Aim of the exercise: Please repeat the whole listing verbatim.

_ _ _ _ _

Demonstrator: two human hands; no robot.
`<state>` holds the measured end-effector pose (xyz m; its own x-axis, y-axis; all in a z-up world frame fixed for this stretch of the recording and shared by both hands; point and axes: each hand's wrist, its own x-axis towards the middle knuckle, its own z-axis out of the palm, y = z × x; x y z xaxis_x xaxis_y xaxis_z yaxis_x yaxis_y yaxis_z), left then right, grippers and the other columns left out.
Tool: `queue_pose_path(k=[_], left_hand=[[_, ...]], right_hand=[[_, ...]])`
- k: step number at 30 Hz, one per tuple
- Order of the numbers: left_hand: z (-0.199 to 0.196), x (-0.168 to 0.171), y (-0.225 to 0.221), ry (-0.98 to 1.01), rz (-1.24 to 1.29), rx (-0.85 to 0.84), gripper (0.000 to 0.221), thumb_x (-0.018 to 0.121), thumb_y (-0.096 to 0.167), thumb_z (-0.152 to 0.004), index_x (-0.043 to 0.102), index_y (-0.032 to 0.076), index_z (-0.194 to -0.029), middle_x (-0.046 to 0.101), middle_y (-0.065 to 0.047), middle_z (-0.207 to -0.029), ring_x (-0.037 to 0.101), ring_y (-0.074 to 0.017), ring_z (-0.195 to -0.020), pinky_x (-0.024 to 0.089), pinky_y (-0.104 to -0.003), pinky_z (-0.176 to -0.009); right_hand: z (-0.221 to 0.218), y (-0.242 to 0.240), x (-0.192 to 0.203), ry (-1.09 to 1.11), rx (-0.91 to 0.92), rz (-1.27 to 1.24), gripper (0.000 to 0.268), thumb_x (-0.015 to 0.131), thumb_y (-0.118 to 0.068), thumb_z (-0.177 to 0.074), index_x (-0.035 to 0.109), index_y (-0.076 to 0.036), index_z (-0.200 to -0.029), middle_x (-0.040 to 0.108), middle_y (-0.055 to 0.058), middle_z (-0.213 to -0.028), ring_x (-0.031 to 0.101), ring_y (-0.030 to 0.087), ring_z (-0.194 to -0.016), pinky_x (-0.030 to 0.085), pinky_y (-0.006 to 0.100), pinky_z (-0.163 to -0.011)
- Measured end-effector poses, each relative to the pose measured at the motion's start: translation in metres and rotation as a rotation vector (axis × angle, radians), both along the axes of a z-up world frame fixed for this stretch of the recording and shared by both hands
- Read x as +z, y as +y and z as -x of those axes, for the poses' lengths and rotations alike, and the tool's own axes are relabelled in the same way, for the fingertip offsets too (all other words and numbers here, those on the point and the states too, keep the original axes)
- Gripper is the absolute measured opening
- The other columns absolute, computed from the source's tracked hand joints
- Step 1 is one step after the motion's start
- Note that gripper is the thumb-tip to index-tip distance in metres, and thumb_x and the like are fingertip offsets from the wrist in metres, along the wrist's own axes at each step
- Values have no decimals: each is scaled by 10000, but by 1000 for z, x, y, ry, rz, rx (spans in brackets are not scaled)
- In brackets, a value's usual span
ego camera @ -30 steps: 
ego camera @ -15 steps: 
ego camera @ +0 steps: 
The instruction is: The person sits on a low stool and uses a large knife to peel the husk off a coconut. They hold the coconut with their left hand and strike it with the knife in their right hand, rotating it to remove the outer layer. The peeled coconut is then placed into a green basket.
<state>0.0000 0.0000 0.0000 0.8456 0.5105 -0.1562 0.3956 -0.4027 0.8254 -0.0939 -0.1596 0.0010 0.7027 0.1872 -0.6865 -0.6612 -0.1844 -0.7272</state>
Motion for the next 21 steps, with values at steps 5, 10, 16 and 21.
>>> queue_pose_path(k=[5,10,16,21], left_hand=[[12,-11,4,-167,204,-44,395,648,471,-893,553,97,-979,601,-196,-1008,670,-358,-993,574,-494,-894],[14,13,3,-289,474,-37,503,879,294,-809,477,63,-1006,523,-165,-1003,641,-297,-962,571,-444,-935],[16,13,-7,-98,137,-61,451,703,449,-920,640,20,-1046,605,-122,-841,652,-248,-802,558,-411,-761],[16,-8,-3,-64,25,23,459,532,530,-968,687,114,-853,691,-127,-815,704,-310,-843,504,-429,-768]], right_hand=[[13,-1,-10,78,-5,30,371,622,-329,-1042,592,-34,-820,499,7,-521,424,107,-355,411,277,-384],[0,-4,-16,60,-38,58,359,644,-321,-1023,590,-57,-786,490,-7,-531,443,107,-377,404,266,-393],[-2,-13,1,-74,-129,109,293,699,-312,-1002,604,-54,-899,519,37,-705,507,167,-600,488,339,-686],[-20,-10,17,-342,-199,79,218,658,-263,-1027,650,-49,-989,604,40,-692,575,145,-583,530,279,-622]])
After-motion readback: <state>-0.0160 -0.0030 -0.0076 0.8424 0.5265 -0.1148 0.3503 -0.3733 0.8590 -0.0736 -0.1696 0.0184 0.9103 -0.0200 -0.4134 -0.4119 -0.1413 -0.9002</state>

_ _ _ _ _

Exercise solution:
Demonstrator: two human hands; no robot.
`<state>` holds the measured end-effector pose (xyz m; its own x-axis, y-axis; all in a z-up world frame fixed for this stretch of the recording and shared by both hands; point and axes: each hand's wrist, its own x-axis towards the middle knuckle, its own z-axis out of the palm, y = z × x; x y z xaxis_x xaxis_y xaxis_z yaxis_x yaxis_y yaxis_z), left then right, grippers and the other columns left out.
Tool: `queue_pose_path(k=[_], left_hand=[[_, ...]], right_hand=[[_, ...]])`
- k: step number at 30 Hz, one per tuple
- Order of the numbers: left_hand: z (-0.199 to 0.196), x (-0.168 to 0.171), y (-0.225 to 0.221), ry (-0.98 to 1.01), rz (-1.24 to 1.29), rx (-0.85 to 0.84), gripper (0.000 to 0.221), thumb_x (-0.018 to 0.121), thumb_y (-0.096 to 0.167), thumb_z (-0.152 to 0.004), index_x (-0.043 to 0.102), index_y (-0.032 to 0.076), index_z (-0.194 to -0.029), middle_x (-0.046 to 0.101), middle_y (-0.065 to 0.047), middle_z (-0.207 to -0.029), ring_x (-0.037 to 0.101), ring_y (-0.074 to 0.017), ring_z (-0.195 to -0.020), pinky_x (-0.024 to 0.089), pinky_y (-0.104 to -0.003), pinky_z (-0.176 to -0.009); right_hand: z (-0.221 to 0.218), y (-0.242 to 0.240), x (-0.192 to 0.203), ry (-1.09 to 1.11), rx (-0.91 to 0.92), rz (-1.27 to 1.24), gripper (0.000 to 0.268), thumb_x (-0.015 to 0.131), thumb_y (-0.118 to 0.068), thumb_z (-0.177 to 0.074), index_x (-0.035 to 0.109), index_y (-0.076 to 0.036), index_z (-0.200 to -0.029), middle_x (-0.040 to 0.108), middle_y (-0.055 to 0.058), middle_z (-0.213 to -0.028), ring_x (-0.031 to 0.101), ring_y (-0.030 to 0.087), ring_z (-0.194 to -0.016), pinky_x (-0.030 to 0.085), pinky_y (-0.006 to 0.100), pinky_z (-0.163 to -0.011)
- Measured end-effector poses, each relative to the pose measured at the motion's start: translation in metres and rotation as a rotation vector (axis × angle, radians), both along the axes of a z-up world frame fixed for this stretch of the recording and shared by both hands
- Read x as +z, y as +y and z as -x of those axes, for the poses' lengths and rotations alike, and the tool's own axes are relabelled in the same way, for the fingertip offsets too (all other words and numbers here, those on the point and the states too, keep the original axes)
- Gripper is the absolute measured opening
- The other columns absolute, computed from the source's tracked hand joints
- Step 1 is one step after the motion's start
- Note that gripper is the thumb-tip to index-tip distance in metres, and thumb_x and the like are fingertip offsets from the wrist in metres, along the wrist's own axes at each step
- Values have no decimals: each is scaled by 10000, but by 1000 for z, x, y, ry, rz, rx (spans in brackets are not scaled)
- In brackets, a value's usual span
ego camera @ -30 steps: 
ego camera @ -15 steps: 
ego camera @ +0 steps: 
The instruction is: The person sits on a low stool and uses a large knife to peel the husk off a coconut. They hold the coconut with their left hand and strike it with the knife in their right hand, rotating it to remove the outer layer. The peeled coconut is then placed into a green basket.
<state>0.0000 0.0000 0.0000 0.8456 0.5105 -0.1562 0.3956 -0.4027 0.8254 -0.0939 -0.1596 0.0010 0.7027 0.1872 -0.6865 -0.6612 -0.1844 -0.7272</state>
Motion for the next 21 steps, with values at steps 5, 10, 16 and 21.
>>> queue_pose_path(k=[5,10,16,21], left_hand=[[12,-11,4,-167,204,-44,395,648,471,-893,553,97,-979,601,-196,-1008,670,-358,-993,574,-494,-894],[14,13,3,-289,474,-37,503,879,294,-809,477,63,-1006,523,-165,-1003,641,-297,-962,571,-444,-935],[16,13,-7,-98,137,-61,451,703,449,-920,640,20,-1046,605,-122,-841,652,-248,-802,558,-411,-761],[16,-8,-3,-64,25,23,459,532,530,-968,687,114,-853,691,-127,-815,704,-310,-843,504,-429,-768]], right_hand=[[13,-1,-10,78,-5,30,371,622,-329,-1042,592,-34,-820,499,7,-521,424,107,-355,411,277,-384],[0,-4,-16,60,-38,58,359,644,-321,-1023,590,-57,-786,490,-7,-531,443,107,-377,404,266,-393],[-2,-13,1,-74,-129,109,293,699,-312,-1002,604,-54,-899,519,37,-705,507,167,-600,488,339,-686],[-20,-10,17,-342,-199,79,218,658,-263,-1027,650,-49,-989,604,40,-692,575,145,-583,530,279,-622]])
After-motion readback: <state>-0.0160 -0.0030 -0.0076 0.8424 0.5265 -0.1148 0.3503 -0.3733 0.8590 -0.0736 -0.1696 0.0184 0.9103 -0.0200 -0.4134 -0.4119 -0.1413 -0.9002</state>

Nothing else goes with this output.